FIG. 5 is a sectional view conceptually showing a polarization state of an optical scanning device according to a second embodiment of the present invention.

FIG. 6 is a sectional view conceptually showing a polarization state of an optical scanning device according to a second embodiment of the present invention.

FIG. 7 is a perspective view of an optical scanning device according to a third embodiment of the present invention.

FIG. 8 is a cross-sectional view illustrating a polarization state of the optical scanning device of FIG. 7;

FIG. 9 is a sectional view conceptually showing a polarization state of an optical scanning device according to a third embodiment of the present invention.

FIG. 10 is a sectional view conceptually showing a polarization state of an optical scanning device according to a third embodiment of the present invention.

FIG. 11 is a perspective view of an optical scanning device according to a fourth embodiment of the present invention.

FIG. 12 is a perspective view of a conventional optical scanning device.

FIG. 13 is a plan view of another conventional optical scanning device.

[Explanation of symbols]

 DESCRIPTION OF SYMBOLS 1 Deflection optical system 2 Hinge 3 Diaphragm 4 Mirror surface (movable mirror) 5 Cylindrical lens 6 Spacer 7 Incident light 8 Reflected light 9 Emitted light 11 Angle magnifying optical system 12 Hinge 13 Vibrating plate 14 Mirror surface (movable mirror) 15 Spacer 16 Deflection optical system 17 Hinge 18 Diaphragm 19 Mirror surface (movable mirror) 20 Incident light 21 Reflected light 22 Emitting light 31 Deflection / angle enlargement optical system 32 Hinge 33 Vibration plate 34 Mirror surface (movable mirror) 35 Spacer 36 Reflection mirror 37 Incident light 38 Reflected light 39 Emitted light 40 Semiconductor laser unit 41 Optical scanning device 42 Cylindrical lens 43 Object to be measured 44 Imaging lens 45 CCD 46 Scanning light 47 Slit light 51 Movable micromirror 52 Movable micromirror 53 Incident light 54 Reflected light 55 Emission light 56 Anti Mirror

Claims (10)

[Claims] 1. A deflecting optical system for deflecting a radiation direction of incident light by reflecting the light on a movable mirror, and an angle-enlarging optical system for expanding an emission angle of the deflected emitted light. Optical scanning device. 2. The optical scanning device according to claim 1, wherein the deflection optical system and the angle magnifying optical system are integrally integrated. 3. The optical scanning device according to claim 1, wherein the deflection optical system is a movable micro mirror manufactured by a semiconductor process. 4. The angle magnifying optical system is a concave lens or a convex mirror.
3. The optical scanning device according to claim 1. 5. The optical scanning device according to claim 1, wherein the angle expanding optical system is a movable micro mirror. 6. The deflecting optical system and the angle magnifying optical system are both movable micromirrors, and each of the two movable micromirrors reflects incident light only once. Item 3. The optical scanning device according to item 2. 7. The optical scanning device according to claim 6, wherein a movable micromirror serving as a deflection optical system and a movable micromirror serving as an angle magnifying optical system substantially face each other. 8. An optical path is folded by arranging a plane mirror in an optical path of a movable micromirror serving as a deflection optical system and a movable micromirror serving as an angle magnifying optical system, and the plane mirror and the two movable micromirrors are generally arranged.

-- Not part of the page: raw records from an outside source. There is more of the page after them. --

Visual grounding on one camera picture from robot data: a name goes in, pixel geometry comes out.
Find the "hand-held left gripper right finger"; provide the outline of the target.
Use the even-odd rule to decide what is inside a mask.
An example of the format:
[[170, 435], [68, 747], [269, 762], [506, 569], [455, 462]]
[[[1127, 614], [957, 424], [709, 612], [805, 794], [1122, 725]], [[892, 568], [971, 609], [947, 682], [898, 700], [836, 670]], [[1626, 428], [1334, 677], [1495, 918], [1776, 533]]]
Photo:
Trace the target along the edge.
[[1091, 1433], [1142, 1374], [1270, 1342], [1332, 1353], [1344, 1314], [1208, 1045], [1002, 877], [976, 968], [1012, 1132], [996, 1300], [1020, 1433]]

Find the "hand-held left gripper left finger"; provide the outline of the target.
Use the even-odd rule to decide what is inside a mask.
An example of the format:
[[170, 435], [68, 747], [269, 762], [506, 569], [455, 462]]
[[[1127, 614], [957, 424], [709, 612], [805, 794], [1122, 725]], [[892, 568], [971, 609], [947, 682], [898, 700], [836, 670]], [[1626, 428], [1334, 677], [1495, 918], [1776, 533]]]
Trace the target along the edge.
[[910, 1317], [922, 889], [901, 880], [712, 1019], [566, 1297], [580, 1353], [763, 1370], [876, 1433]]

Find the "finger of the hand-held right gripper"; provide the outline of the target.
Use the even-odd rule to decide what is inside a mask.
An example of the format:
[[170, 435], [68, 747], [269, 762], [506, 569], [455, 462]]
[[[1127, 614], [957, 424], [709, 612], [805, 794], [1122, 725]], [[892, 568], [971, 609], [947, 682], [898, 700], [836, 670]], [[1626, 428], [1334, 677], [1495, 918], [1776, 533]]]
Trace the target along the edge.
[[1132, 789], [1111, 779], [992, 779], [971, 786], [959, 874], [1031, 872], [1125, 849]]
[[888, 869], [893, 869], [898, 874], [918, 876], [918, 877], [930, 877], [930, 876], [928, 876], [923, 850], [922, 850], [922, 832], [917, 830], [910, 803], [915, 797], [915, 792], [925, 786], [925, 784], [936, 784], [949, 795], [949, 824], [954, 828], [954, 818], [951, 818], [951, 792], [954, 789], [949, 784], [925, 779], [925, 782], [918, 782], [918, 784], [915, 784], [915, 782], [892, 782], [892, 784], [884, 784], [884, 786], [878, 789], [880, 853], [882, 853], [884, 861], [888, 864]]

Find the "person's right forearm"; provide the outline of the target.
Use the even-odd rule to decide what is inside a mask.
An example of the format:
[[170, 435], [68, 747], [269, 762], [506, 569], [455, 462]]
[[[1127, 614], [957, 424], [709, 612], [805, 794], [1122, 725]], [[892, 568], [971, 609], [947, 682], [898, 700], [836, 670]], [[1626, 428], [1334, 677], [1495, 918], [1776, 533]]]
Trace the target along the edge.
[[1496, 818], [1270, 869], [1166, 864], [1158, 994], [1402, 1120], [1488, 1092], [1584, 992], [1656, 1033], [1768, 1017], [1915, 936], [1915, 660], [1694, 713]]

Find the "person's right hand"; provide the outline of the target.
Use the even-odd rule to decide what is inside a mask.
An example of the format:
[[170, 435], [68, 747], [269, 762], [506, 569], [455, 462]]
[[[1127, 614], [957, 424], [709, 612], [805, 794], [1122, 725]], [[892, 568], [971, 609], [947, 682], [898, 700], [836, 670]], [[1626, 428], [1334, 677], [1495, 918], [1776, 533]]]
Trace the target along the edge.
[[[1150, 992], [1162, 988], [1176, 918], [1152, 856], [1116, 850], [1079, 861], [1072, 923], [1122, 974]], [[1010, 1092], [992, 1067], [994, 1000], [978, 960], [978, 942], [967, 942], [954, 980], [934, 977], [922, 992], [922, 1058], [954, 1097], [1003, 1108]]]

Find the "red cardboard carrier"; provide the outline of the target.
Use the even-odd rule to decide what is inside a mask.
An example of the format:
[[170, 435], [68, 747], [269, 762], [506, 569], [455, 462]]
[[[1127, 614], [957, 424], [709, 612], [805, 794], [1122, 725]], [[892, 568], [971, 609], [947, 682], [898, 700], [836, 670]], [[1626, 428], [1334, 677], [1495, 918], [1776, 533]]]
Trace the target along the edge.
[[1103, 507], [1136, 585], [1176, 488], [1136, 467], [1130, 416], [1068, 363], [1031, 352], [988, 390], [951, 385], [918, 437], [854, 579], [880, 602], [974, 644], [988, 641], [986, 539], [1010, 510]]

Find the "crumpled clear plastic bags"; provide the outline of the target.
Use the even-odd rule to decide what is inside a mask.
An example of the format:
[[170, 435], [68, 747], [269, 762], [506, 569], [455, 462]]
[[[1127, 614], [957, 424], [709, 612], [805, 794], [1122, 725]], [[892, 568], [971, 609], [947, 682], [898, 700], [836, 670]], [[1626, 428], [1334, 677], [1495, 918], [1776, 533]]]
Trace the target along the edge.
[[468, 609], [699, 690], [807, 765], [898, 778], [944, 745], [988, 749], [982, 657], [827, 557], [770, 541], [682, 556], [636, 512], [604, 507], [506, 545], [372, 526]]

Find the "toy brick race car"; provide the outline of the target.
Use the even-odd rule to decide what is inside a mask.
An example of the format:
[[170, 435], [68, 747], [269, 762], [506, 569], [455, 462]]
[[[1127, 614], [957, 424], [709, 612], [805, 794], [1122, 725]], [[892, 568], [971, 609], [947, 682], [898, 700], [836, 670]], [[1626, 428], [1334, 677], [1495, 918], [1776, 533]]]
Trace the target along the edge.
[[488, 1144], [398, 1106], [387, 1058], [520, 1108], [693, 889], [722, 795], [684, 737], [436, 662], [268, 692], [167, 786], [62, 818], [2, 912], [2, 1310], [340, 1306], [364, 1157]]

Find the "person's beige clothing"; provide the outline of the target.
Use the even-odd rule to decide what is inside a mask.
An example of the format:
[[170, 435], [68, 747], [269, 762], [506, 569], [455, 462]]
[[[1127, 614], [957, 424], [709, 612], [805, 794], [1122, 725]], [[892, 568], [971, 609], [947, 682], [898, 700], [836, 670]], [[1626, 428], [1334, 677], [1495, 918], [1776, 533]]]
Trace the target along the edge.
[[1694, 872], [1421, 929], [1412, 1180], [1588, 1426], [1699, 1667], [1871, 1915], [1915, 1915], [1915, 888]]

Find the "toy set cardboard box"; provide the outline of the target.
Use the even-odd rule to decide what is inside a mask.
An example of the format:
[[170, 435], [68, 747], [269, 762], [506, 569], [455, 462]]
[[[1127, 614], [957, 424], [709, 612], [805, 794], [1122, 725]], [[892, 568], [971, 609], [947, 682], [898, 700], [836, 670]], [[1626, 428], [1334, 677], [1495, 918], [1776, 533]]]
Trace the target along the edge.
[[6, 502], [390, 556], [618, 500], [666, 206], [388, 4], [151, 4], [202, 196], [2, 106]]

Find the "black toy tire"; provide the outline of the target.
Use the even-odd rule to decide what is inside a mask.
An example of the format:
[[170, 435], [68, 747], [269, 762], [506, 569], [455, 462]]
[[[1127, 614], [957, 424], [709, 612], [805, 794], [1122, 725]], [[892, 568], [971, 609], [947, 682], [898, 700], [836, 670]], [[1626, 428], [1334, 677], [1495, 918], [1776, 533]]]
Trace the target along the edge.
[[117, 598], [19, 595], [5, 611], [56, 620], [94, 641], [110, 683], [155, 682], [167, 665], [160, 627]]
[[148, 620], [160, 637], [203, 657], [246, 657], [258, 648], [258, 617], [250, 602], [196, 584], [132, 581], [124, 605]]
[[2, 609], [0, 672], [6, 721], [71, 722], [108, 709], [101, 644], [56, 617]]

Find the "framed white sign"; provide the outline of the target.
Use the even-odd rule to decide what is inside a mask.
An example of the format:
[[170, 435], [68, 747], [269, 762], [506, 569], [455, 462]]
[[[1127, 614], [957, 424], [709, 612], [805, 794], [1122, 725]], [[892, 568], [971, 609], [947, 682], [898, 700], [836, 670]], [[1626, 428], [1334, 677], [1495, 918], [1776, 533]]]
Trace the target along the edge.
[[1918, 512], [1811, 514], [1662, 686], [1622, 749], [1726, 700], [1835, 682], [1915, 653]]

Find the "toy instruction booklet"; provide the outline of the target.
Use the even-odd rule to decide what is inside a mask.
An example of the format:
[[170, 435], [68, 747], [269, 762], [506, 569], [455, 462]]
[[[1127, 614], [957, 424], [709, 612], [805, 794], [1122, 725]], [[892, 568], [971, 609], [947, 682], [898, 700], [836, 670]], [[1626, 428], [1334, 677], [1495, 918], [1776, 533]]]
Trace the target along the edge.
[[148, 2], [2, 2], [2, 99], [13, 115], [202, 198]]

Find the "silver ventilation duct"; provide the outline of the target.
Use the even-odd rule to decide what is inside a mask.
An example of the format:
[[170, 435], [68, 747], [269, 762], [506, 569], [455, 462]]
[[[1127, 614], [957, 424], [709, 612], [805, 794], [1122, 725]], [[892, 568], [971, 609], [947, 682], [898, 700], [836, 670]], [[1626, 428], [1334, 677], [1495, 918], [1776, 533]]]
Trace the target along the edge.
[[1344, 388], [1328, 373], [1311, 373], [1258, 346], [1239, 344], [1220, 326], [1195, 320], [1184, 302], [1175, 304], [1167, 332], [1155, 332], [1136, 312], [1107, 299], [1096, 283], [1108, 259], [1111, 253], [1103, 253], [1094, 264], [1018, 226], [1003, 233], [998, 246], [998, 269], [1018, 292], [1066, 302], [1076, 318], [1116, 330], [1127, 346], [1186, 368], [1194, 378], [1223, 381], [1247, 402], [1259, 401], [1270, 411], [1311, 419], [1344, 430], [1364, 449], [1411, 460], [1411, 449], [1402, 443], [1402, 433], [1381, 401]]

The optical scanning device according to claim 7, wherein the optical scanning device faces each other. 9. A three-dimensional shape measuring apparatus using the optical scanning device according to claim 1 to deflect spot light or slit light. 10. The method according to claim 1, wherein:
A laser printer, wherein the laser beam is deflected by using the optical scanning device described in the above section.